* Data in this exercise:
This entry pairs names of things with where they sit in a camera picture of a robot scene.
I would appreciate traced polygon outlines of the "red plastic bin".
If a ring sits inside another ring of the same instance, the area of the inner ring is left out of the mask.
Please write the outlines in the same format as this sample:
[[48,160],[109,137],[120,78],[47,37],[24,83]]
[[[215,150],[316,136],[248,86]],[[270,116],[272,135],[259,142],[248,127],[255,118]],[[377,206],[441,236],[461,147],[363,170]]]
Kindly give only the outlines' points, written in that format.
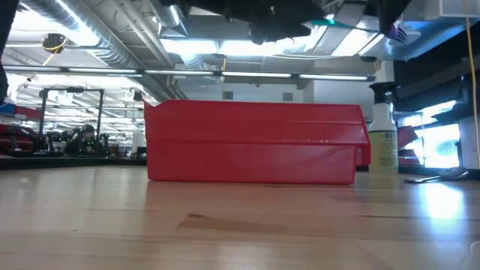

* Your instructions: Could you show every line of the material that includes the string "format"?

* Answer box:
Please write the outlines in the same format as this sample:
Kindly give only the outlines' points, written in that format.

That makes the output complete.